National organizations like the HRC, the Los Angeles LGBT Center, and the Transgender Law Center shared their distress at Ivey's actions and acknowledged how deeply abortion bans like Alabama’s can harm the queer community.

X content

This content can also be viewed on the site it originates from.

"Those most harmed by this already have barriers to reproductive health — trans folks, women of color, disabled people," the Transgender Law Center tweeted. "These are the same communities most vulnerable to sexual violence, too."

X content

This content can also be viewed on the site it originates from.

"Any legislation that targets reproductive rights or Planned Parenthood also targets LGBTQ people, who face disproportionate challenges accessing competent, reliable health care," HRC tweeted. "We will fight to protect access to health care — in Alabama, Texas & everywhere."

Organizations like Southern Equality and the Alabama-based TKO Society ("a Southern-centered grassroots movement founded and led by black, transgender, queer, and gender non-conforming people") are sharing Ivey's phone number and asking for Alabamians to urge her to veto the law.

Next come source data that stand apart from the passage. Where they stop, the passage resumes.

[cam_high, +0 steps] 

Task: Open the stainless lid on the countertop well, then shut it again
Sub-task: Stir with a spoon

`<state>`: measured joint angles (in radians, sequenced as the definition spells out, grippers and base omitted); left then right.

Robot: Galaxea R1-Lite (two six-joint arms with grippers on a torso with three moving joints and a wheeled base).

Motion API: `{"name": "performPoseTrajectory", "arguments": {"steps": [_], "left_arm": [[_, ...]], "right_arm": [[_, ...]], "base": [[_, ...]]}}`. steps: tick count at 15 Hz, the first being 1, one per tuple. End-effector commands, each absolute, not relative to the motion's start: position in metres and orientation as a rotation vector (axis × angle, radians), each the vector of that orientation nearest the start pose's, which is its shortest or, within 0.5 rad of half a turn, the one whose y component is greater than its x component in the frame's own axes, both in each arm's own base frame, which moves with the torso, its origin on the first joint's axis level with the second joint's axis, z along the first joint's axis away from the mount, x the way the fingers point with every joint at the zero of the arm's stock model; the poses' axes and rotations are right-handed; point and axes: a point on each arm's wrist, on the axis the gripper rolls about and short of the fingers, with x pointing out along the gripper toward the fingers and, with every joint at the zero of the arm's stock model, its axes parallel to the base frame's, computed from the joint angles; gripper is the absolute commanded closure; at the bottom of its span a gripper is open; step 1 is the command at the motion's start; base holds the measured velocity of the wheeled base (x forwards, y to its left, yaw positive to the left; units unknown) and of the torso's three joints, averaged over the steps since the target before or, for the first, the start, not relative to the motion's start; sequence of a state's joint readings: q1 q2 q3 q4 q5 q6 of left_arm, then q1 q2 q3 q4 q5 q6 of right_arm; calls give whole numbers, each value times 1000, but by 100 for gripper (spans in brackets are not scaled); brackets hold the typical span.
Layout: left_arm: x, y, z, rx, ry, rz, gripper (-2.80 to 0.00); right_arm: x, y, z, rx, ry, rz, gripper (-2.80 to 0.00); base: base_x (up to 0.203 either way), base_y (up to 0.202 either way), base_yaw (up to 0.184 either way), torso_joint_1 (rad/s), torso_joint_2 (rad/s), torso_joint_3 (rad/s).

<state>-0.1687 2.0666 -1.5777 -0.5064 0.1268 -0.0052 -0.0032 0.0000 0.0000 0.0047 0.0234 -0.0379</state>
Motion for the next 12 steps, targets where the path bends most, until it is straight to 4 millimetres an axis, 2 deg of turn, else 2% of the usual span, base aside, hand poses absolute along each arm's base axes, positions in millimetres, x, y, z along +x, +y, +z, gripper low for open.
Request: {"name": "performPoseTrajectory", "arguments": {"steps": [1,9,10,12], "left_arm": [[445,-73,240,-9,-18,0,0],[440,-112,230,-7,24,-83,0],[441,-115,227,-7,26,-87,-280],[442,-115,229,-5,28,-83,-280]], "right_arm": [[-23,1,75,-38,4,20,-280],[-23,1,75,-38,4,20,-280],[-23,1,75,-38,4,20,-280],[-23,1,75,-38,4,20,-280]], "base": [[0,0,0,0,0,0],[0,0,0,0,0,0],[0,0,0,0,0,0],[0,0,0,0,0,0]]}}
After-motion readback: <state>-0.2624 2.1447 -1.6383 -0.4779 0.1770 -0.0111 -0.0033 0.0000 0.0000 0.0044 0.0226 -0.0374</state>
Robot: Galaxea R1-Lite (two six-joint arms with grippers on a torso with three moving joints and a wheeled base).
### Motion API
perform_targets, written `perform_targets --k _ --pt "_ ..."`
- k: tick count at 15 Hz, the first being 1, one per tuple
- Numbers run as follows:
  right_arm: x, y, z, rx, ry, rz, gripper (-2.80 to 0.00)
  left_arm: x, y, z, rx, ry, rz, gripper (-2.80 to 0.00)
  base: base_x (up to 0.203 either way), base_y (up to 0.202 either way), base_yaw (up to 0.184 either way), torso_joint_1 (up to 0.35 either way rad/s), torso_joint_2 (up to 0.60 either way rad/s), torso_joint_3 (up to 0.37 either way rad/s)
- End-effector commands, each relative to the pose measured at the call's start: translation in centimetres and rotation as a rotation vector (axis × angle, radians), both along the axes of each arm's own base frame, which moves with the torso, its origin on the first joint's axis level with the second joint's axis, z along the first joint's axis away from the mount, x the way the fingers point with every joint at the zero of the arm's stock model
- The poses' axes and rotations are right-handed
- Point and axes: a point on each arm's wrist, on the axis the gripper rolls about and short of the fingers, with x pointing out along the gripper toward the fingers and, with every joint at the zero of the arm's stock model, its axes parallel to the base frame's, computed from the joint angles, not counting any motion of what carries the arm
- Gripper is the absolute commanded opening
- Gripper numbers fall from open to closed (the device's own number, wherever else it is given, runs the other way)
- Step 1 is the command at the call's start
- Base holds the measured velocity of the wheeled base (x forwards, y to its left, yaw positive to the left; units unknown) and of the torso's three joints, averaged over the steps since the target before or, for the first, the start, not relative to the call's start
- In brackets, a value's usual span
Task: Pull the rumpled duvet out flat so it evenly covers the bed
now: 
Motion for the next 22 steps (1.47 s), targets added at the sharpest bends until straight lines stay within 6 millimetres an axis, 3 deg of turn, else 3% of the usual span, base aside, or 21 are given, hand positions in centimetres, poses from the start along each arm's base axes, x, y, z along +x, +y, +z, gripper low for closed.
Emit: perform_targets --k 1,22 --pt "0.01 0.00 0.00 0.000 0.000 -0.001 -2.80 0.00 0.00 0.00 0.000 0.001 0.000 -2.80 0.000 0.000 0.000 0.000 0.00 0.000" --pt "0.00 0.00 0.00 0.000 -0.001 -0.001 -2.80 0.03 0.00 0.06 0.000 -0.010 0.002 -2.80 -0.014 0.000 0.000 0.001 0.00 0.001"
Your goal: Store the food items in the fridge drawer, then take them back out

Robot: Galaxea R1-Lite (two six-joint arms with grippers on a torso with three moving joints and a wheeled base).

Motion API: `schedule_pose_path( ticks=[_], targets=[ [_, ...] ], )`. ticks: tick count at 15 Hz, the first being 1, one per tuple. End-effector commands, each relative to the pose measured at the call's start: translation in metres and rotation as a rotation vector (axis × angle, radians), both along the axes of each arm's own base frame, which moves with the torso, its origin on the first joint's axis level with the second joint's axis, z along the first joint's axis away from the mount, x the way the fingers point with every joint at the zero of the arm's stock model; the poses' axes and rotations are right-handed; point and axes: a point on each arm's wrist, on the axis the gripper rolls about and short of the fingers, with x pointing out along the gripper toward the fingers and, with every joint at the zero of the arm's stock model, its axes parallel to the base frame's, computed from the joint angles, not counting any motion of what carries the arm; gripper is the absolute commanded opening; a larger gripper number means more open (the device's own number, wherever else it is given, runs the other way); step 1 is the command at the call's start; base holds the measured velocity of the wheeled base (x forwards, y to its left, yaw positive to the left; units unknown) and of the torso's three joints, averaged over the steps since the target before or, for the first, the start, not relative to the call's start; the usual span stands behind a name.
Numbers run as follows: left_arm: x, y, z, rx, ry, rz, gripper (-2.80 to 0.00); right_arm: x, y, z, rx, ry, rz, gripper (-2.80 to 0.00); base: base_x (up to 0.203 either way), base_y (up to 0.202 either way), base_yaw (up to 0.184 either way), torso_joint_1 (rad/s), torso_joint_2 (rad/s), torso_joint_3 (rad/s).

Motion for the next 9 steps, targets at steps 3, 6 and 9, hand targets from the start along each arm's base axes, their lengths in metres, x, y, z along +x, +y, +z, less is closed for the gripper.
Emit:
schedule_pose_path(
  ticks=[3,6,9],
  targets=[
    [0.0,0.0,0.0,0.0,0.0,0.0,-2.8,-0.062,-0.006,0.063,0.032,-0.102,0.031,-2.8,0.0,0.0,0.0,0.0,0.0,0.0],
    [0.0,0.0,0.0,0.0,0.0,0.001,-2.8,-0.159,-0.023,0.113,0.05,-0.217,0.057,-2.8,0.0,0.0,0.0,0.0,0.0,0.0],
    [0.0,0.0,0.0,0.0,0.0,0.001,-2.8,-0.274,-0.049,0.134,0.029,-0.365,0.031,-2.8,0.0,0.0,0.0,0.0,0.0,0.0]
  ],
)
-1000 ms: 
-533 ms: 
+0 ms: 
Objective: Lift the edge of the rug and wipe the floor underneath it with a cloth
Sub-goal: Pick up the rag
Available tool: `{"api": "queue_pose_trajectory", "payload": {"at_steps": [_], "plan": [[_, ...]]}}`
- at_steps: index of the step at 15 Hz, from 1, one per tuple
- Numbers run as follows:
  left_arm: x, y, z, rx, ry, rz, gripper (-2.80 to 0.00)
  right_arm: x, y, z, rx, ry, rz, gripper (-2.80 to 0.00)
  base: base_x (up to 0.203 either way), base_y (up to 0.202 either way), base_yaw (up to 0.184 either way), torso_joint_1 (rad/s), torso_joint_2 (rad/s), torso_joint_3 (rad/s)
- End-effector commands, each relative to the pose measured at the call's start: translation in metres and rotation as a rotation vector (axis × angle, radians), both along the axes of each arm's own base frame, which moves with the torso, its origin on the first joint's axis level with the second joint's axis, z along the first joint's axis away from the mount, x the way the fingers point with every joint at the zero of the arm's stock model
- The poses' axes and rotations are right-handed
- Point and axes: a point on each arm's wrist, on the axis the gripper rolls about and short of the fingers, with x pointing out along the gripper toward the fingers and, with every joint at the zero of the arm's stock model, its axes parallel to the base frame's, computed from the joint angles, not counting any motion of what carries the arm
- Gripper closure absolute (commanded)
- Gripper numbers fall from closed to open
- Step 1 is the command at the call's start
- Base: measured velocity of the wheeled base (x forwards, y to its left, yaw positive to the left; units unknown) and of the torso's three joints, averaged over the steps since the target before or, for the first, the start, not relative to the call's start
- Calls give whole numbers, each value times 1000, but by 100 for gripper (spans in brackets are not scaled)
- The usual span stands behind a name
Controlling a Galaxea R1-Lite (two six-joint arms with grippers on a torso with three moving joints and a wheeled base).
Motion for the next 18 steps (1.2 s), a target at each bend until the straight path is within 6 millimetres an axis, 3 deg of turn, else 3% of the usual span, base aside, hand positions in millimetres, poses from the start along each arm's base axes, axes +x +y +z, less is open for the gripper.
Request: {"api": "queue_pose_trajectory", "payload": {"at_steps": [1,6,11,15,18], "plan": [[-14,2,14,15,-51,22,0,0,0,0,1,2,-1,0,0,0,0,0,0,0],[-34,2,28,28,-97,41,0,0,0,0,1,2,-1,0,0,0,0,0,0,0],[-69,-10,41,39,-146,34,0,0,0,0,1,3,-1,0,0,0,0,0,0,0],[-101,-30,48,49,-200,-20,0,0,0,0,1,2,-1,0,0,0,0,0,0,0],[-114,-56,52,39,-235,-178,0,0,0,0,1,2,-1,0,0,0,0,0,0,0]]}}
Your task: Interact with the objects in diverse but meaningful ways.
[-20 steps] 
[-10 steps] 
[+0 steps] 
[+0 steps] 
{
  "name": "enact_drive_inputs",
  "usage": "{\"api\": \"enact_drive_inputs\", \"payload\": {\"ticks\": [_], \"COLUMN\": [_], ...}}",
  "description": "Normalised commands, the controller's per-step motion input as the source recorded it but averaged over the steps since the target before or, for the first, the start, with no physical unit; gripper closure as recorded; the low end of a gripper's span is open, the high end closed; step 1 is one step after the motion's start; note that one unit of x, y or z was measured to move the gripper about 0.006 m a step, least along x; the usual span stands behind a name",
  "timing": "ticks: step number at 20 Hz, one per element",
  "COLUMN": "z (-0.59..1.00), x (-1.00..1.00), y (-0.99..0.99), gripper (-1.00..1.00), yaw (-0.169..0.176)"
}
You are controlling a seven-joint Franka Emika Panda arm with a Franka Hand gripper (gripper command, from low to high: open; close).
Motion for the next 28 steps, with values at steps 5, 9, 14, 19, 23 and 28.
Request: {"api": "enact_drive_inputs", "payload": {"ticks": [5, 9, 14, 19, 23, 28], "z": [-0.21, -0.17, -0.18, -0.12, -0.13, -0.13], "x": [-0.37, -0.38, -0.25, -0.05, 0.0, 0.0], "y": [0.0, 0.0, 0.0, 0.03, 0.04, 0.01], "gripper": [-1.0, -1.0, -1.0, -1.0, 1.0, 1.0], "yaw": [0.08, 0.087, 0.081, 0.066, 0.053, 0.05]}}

And with any hope, issues like Alabama’s abortion bill, as with the eventual defeat of the anti-LGBTQ+ extremist Republican Roy Moore in his 2017 Senate run, will mobilize voters both within and outside the state to raise their voices in opposition. No matter where you live or how you identify, the fight for abortion access affects you or someone you love — and if we don't stand up for healthcare access for everyone, we all lose.